*What this task involves*
From the records below, take each line where the string "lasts" shows up and copy it.

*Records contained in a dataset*
──────────────────────────────
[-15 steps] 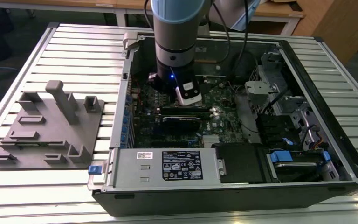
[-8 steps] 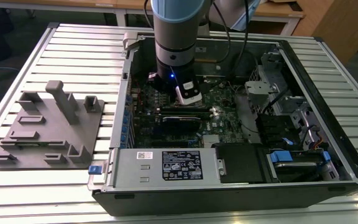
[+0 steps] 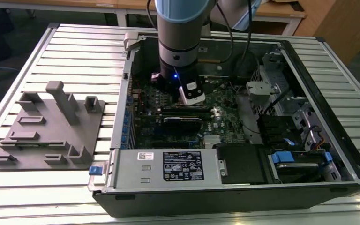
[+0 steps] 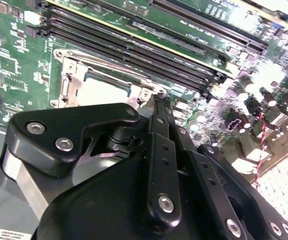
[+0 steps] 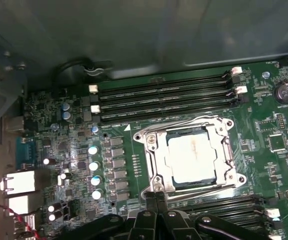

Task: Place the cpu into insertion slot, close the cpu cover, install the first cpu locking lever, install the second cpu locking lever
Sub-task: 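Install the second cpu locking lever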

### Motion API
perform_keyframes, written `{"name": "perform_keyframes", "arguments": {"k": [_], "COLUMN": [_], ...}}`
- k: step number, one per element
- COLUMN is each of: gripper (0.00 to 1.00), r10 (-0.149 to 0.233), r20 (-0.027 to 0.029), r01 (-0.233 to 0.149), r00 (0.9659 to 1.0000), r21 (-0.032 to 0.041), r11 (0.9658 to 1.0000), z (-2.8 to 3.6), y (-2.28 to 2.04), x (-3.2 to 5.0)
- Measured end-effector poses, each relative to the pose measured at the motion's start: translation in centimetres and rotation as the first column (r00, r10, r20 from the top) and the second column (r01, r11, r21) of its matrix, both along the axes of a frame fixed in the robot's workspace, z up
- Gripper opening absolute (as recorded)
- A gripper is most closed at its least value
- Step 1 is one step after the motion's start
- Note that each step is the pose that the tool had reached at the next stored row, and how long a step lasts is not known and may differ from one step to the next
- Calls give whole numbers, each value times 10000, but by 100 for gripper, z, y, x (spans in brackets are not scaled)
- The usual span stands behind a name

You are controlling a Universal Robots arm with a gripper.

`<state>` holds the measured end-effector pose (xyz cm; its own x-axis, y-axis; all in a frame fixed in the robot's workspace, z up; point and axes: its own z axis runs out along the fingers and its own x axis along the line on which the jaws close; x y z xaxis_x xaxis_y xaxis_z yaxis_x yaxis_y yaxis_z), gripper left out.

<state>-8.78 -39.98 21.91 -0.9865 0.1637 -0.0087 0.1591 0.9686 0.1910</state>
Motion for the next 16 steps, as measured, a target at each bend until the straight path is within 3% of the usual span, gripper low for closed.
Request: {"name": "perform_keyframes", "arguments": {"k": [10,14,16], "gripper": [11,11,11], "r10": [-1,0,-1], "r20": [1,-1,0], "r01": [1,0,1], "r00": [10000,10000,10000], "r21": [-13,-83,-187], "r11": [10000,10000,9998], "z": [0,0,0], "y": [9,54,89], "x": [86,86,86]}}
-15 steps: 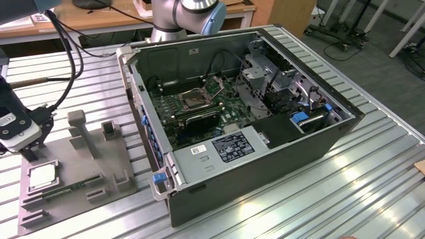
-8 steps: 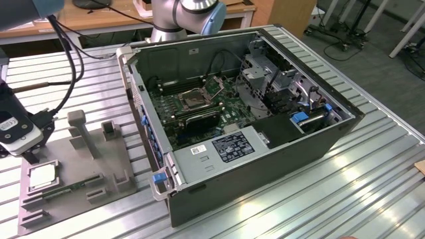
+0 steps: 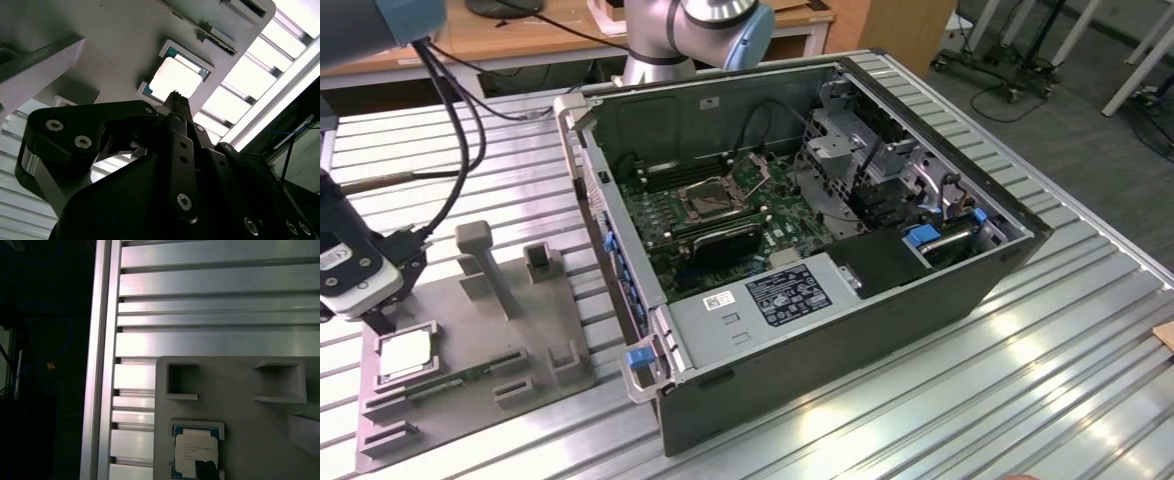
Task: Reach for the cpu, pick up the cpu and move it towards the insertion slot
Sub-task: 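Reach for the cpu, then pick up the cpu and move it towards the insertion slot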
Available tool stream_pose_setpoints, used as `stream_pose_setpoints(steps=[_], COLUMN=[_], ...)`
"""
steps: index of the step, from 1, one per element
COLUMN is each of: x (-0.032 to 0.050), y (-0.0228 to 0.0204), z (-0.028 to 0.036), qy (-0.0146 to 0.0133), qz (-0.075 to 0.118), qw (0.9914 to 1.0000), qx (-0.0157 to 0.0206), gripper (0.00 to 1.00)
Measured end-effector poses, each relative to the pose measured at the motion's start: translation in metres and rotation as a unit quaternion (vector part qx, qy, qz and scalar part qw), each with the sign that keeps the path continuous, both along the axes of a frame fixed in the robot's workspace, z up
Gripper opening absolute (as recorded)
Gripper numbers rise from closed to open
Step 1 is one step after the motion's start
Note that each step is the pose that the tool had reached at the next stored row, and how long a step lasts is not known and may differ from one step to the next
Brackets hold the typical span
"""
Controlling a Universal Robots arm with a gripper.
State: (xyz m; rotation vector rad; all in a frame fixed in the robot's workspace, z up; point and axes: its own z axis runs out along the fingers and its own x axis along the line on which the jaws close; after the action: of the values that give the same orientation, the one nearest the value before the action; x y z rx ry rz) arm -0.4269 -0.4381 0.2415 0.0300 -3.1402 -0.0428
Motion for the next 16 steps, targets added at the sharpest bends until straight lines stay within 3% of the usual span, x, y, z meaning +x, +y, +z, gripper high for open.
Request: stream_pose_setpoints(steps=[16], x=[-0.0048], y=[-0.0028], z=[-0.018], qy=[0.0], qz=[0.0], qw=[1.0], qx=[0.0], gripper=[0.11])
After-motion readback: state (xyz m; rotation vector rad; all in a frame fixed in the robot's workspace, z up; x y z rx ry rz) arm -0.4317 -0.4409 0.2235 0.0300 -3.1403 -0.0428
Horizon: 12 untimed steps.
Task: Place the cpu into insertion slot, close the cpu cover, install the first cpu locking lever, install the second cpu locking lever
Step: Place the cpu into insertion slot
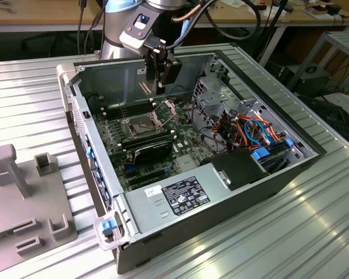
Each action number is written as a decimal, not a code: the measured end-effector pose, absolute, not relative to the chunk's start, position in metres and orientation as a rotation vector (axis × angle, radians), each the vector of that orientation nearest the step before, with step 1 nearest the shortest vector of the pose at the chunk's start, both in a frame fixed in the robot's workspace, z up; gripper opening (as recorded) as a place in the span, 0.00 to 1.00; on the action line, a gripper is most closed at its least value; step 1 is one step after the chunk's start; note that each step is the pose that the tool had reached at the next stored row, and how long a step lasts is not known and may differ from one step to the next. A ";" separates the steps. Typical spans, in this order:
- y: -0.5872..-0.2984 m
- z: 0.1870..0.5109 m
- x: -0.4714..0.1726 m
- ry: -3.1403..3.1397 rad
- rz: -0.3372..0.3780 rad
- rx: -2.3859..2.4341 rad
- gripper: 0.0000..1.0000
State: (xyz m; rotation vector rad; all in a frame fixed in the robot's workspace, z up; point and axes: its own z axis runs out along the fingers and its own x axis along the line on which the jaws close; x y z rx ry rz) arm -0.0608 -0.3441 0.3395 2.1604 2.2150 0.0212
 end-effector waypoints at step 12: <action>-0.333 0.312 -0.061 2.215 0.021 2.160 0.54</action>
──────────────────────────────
*Your solution*
- Note that each step is the pose that the tool had reached at the next stored row, and how long a step lasts is not known and may differ from one step to the next
Note that each step is the pose that the tool had reached at the next stored row, and how long a step lasts is not known and may differ from one step to the next
Each action number is written as a decimal, not a code: the measured end-effector pose, absolute, not relative to the chunk's start, position in metres and orientation as a rotation vector (axis × angle, radians), each the vector of that orientation nearest the step before, with step 1 nearest the shortest vector of the pose at the chunk's start, both in a frame fixed in the robot's workspace, z up; gripper opening (as recorded) as a place in the span, 0.00 to 1.00; on the action line, a gripper is most closed at its least value; step 1 is one step after the chunk's start; note that each step is the pose that the tool had reached at the next stored row, and how long a step lasts is not known and may differ from one step to the next. A ";" separates the steps. Typical spans, in this order:

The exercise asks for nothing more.